## Instructions for the task
Among the lines below, a stretch begins at the one with "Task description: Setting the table" and ends at the one with "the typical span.". Repeat that stretch exactly, ends included.

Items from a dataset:
------------------------------
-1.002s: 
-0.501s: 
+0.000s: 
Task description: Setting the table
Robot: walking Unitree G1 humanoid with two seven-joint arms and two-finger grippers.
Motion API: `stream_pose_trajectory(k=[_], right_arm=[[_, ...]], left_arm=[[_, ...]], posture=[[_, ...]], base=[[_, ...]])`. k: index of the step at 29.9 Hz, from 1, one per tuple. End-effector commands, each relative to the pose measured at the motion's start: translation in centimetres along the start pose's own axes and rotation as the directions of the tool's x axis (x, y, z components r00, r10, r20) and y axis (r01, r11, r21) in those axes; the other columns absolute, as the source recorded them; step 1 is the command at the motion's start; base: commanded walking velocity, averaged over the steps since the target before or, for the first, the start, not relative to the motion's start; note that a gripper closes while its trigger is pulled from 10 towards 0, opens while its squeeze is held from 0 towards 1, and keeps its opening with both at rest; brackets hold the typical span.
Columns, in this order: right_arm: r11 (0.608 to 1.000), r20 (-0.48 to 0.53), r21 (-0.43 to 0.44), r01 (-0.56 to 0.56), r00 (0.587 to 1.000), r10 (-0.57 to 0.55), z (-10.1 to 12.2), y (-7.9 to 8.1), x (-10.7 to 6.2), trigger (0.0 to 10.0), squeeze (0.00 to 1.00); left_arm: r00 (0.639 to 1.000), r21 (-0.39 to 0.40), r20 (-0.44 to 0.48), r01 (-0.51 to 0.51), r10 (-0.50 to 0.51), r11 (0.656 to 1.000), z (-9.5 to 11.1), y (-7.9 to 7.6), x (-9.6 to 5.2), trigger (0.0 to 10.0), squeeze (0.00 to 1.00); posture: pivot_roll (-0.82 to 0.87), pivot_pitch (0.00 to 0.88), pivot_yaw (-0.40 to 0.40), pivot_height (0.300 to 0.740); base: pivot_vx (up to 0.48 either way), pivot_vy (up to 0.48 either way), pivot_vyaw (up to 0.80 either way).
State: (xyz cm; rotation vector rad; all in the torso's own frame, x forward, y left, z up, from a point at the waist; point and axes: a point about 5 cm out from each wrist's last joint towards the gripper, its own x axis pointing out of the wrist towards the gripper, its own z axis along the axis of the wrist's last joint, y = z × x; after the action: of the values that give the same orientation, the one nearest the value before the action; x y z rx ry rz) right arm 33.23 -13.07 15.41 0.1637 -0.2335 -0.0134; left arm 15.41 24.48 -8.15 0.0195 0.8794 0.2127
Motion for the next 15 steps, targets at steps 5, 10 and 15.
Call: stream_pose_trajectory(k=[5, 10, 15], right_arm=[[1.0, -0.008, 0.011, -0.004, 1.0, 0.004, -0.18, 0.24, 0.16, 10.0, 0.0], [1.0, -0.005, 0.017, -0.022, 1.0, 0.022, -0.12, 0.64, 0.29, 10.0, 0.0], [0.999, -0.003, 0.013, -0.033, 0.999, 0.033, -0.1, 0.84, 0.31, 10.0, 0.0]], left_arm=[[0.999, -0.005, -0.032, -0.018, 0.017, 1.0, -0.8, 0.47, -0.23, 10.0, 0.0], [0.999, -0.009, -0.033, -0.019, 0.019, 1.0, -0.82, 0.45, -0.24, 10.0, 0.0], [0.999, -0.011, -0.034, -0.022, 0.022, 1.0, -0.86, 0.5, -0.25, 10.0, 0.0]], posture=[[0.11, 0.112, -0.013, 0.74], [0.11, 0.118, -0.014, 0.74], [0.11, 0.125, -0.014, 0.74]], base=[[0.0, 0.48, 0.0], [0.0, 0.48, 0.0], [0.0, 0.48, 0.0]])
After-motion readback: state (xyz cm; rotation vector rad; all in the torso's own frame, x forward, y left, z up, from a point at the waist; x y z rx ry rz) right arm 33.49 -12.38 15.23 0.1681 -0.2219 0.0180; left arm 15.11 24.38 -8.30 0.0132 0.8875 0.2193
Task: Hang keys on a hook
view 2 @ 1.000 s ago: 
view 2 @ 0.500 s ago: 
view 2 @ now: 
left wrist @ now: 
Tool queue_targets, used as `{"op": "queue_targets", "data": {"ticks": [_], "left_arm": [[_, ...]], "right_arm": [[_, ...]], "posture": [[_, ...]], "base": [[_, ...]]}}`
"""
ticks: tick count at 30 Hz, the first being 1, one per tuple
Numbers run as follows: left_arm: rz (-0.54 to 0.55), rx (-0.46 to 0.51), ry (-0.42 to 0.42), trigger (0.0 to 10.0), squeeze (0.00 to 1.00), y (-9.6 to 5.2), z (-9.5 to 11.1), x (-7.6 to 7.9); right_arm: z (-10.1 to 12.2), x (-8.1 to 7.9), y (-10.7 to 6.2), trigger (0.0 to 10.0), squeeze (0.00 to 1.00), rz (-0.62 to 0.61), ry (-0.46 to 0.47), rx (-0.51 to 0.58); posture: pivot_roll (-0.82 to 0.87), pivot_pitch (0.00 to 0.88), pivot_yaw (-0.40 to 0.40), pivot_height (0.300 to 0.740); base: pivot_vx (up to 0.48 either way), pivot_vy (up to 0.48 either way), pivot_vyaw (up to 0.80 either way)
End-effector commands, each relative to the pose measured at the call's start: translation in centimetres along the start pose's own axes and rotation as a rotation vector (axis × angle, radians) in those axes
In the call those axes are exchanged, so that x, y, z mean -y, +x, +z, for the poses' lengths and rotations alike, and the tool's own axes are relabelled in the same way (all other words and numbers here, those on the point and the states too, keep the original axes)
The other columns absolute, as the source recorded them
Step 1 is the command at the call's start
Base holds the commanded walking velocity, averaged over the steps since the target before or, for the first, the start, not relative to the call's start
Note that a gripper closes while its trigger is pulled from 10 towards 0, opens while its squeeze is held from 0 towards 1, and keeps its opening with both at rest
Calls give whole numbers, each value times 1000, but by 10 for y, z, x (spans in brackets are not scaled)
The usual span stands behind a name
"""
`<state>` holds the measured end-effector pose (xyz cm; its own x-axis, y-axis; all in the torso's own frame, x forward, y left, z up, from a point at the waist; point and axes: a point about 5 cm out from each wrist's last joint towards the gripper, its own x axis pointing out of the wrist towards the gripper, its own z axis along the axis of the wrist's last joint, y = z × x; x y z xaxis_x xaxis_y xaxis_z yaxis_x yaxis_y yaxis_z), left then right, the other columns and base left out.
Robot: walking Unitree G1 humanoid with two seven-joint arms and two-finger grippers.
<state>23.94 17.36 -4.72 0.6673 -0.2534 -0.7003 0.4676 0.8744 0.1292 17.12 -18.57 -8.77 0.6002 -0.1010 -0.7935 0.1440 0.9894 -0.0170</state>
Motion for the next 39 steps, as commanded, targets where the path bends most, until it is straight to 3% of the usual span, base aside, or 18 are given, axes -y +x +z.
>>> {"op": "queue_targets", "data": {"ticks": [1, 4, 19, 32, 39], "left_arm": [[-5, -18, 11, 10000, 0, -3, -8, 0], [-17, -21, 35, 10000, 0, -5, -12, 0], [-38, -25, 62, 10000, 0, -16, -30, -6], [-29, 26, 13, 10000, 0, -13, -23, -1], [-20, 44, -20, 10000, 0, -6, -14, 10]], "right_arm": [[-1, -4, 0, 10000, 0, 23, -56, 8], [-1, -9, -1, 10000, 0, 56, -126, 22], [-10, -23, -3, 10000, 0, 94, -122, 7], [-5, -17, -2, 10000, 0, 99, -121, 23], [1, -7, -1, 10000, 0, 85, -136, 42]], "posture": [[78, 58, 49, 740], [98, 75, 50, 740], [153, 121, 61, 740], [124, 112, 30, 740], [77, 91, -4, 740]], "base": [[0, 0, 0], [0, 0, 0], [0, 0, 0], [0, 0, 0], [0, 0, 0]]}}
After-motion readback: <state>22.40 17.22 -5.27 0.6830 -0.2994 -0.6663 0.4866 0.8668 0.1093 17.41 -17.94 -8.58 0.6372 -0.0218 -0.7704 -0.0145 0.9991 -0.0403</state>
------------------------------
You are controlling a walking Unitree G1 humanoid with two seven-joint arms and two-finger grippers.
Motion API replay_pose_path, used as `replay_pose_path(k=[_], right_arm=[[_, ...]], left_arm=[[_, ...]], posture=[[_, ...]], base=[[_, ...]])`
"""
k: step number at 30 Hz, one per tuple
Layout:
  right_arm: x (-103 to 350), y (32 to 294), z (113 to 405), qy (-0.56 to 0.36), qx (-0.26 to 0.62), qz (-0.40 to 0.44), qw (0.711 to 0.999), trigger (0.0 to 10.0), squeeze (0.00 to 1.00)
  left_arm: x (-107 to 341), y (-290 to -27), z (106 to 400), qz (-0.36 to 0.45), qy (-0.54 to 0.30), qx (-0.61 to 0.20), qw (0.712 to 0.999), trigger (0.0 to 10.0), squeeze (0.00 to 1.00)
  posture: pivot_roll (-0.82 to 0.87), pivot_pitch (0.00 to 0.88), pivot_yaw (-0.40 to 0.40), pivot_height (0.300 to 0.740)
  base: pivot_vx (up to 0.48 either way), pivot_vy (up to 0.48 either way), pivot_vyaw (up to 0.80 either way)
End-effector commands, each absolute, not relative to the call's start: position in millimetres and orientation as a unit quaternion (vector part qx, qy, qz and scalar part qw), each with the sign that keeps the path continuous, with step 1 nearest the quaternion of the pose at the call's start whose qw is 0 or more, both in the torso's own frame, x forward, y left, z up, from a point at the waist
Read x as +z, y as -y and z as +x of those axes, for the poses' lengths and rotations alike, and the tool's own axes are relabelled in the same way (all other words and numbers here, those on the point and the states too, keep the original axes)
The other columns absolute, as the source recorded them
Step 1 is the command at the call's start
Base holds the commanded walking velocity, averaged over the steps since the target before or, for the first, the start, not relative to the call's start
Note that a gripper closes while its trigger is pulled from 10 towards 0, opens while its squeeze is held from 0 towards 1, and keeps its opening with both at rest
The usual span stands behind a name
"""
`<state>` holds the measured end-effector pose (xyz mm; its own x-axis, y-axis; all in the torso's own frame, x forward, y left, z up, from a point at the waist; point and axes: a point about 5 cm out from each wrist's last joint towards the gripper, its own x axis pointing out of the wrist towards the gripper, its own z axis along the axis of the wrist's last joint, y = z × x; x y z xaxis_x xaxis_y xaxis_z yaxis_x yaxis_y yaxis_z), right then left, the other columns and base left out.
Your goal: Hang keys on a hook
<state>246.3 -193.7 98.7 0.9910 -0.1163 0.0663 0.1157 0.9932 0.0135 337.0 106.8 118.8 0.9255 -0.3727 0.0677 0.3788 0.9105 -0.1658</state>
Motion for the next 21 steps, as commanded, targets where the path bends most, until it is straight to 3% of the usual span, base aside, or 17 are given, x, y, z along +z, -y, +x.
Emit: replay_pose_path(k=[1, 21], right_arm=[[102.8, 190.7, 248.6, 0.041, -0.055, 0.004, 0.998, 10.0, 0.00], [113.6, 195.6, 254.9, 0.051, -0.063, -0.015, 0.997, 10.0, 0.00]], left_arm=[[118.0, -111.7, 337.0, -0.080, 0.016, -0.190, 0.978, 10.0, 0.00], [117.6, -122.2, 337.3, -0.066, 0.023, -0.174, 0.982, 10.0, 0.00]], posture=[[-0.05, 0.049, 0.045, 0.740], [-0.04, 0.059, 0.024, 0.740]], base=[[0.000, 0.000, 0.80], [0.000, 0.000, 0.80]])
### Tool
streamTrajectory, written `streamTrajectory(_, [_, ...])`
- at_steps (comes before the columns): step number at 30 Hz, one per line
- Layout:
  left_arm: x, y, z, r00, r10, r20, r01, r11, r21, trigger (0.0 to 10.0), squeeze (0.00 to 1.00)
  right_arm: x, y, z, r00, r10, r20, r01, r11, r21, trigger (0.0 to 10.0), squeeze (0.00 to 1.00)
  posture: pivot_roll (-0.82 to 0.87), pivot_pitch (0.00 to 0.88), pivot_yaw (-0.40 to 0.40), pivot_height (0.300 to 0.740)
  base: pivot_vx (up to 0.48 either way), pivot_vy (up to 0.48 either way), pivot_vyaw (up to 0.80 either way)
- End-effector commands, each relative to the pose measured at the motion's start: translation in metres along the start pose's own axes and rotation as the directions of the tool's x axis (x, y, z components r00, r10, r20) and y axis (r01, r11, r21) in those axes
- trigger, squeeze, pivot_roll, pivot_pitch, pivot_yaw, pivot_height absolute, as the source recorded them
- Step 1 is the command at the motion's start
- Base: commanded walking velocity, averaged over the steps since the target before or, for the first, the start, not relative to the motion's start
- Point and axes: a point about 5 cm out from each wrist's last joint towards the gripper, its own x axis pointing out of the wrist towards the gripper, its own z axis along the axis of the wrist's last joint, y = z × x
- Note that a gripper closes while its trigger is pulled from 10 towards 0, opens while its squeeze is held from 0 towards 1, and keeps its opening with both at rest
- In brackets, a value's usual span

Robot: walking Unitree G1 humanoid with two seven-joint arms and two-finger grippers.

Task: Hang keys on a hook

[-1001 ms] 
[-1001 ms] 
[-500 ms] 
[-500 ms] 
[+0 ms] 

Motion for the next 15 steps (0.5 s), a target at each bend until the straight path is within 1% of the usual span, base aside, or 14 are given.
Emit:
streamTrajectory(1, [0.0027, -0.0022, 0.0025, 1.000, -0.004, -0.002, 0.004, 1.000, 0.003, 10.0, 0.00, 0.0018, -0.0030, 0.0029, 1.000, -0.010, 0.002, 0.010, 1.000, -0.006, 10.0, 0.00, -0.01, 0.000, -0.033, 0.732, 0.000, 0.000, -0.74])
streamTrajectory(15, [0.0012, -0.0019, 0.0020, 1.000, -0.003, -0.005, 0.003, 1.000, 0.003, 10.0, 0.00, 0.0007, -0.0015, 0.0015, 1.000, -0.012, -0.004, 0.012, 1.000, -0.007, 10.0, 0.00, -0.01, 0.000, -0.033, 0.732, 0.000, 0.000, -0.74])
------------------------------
## Task answer
Task description: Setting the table
Robot: walking Unitree G1 humanoid with two seven-joint arms and two-finger grippers.
Motion API: `stream_pose_trajectory(k=[_], right_arm=[[_, ...]], left_arm=[[_, ...]], posture=[[_, ...]], base=[[_, ...]])`. k: index of the step at 29.9 Hz, from 1, one per tuple. End-effector commands, each relative to the pose measured at the motion's start: translation in centimetres along the start pose's own axes and rotation as the directions of the tool's x axis (x, y, z components r00, r10, r20) and y axis (r01, r11, r21) in those axes; the other columns absolute, as the source recorded them; step 1 is the command at the motion's start; base: commanded walking velocity, averaged over the steps since the target before or, for the first, the start, not relative to the motion's start; note that a gripper closes while its trigger is pulled from 10 towards 0, opens while its squeeze is held from 0 towards 1, and keeps its opening with both at rest; brackets hold the typical span.

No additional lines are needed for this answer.